■ **YOUR GOAL**:
Among the records below, find each line bearing the word "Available" and copy it.

------------------------------

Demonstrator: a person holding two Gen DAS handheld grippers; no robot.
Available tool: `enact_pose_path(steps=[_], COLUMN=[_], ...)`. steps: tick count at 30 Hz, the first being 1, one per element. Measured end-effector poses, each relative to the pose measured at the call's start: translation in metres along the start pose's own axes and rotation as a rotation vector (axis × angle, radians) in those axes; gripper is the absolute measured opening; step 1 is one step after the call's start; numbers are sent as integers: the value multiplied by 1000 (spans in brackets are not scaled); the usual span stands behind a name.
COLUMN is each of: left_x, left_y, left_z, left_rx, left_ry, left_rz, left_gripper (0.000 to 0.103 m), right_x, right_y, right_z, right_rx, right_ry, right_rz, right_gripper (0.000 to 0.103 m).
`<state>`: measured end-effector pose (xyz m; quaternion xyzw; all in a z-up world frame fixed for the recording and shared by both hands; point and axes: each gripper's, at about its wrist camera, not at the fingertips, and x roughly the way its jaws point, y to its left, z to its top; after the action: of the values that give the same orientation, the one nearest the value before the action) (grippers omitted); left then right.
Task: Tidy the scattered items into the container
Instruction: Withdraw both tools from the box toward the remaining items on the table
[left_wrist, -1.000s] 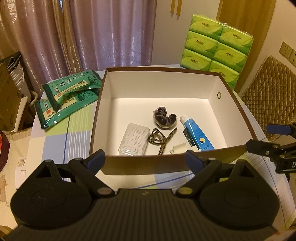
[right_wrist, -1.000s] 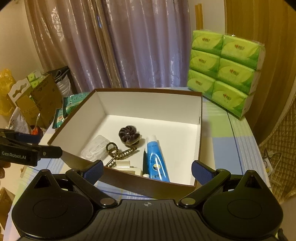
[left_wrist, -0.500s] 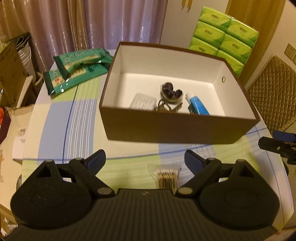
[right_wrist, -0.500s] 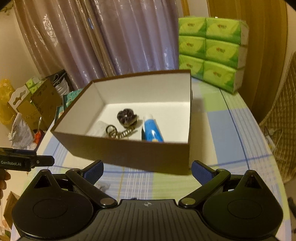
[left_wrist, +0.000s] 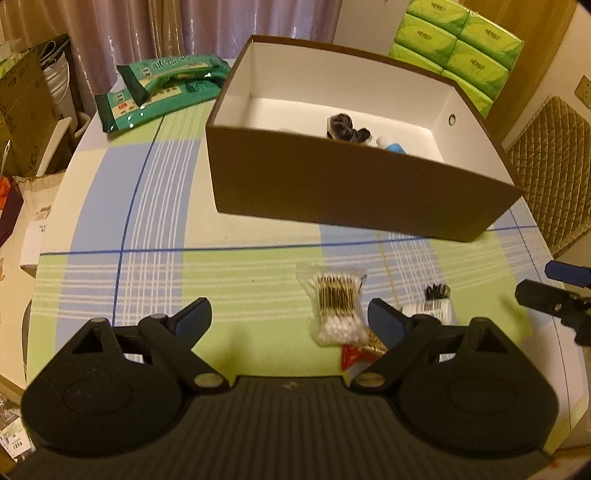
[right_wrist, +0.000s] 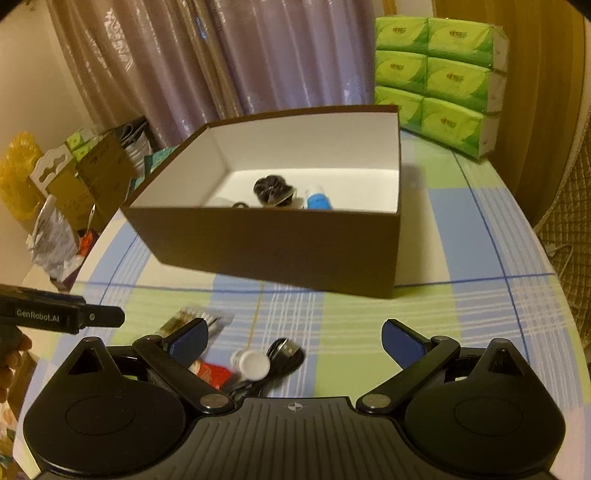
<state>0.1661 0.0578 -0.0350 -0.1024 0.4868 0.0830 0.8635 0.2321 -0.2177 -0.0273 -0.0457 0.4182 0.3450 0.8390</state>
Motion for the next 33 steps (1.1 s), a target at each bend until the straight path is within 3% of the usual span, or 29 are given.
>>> enact_pose_path(steps=[12,20,26,33], left_x=[8,16,26,39], left_y=[3,4,5,4], left_z=[-7,-7,-5,0], left_rx=[-3,6,30,54], left_ry=[24,35,54,72], left_rz=[8,5,-15,-24], left_gripper=[89,89,89,89], right_x=[15,29,39,47], right_y=[10,15,13,21], right_z=[-18,-26,-26,-25], right_rx=[-21,-62,-139,-262], right_ry=[60,87,98,84], right_rz=[1,15,69,126], right_gripper=[96,79,52,44])
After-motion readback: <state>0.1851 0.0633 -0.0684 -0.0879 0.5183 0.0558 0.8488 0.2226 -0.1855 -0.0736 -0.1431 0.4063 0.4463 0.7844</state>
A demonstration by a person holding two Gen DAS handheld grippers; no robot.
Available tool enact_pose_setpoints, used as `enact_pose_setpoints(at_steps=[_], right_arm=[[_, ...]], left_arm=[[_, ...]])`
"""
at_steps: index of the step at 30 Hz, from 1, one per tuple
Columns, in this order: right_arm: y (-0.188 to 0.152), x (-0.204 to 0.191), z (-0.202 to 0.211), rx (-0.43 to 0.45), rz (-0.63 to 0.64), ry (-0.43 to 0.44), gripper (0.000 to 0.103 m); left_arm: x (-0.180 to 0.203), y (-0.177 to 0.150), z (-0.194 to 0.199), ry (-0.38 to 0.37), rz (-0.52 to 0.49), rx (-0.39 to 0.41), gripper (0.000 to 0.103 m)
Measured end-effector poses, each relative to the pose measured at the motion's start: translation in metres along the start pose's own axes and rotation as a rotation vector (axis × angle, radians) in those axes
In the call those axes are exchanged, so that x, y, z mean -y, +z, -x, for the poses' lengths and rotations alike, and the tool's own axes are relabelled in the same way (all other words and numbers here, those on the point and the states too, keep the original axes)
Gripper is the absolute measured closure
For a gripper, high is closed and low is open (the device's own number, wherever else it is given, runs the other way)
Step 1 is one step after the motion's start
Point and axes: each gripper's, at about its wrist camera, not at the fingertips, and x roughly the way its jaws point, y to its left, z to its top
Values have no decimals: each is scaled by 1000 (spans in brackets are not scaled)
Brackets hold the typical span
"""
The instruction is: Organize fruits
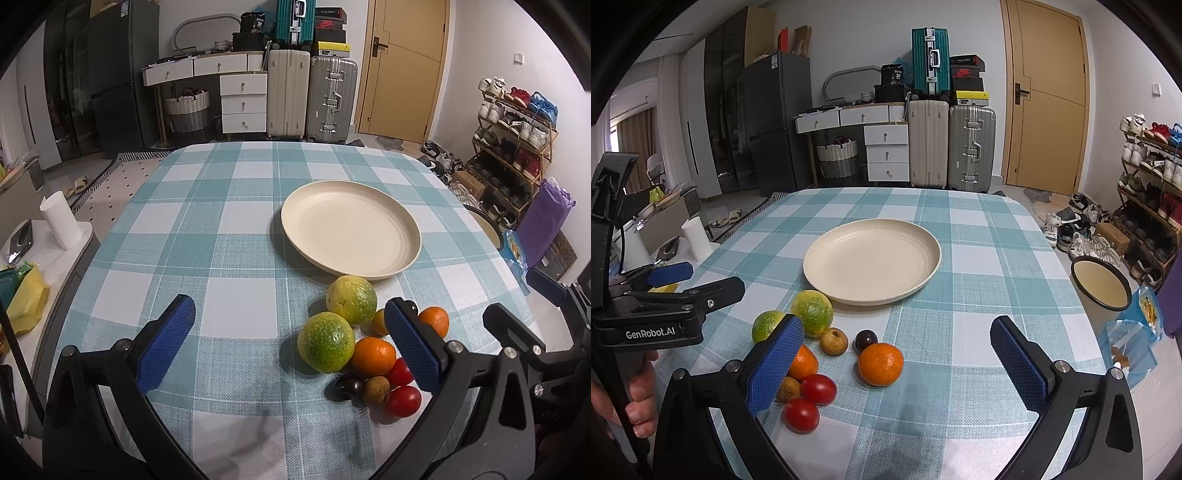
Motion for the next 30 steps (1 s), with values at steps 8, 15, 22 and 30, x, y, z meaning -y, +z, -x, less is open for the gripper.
enact_pose_setpoints(at_steps=[8,15,22,30], right_arm=[[1,0,0,-1,-1,0,0],[0,-1,-4,-6,-9,4,0],[-5,0,-8,-17,-16,7,0],[-9,3,-20,-38,-31,14,0]], left_arm=[[0,-1,-1,-1,1,-5,1],[-2,-4,-9,-8,12,-31,1],[-15,-9,-26,-78,46,-77,1],[-23,-18,-54,-156,89,-159,1]])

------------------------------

■ **RESPONSE**:
Available tool: `enact_pose_path(steps=[_], COLUMN=[_], ...)`. steps: tick count at 30 Hz, the first being 1, one per element. Measured end-effector poses, each relative to the pose measured at the call's start: translation in metres along the start pose's own axes and rotation as a rotation vector (axis × angle, radians) in those axes; gripper is the absolute measured opening; step 1 is one step after the call's start; numbers are sent as integers: the value multiplied by 1000 (spans in brackets are not scaled); the usual span stands behind a name.
Available tool enact_pose_setpoints, used as `enact_pose_setpoints(at_steps=[_], right_arm=[[_, ...]], left_arm=[[_, ...]])`

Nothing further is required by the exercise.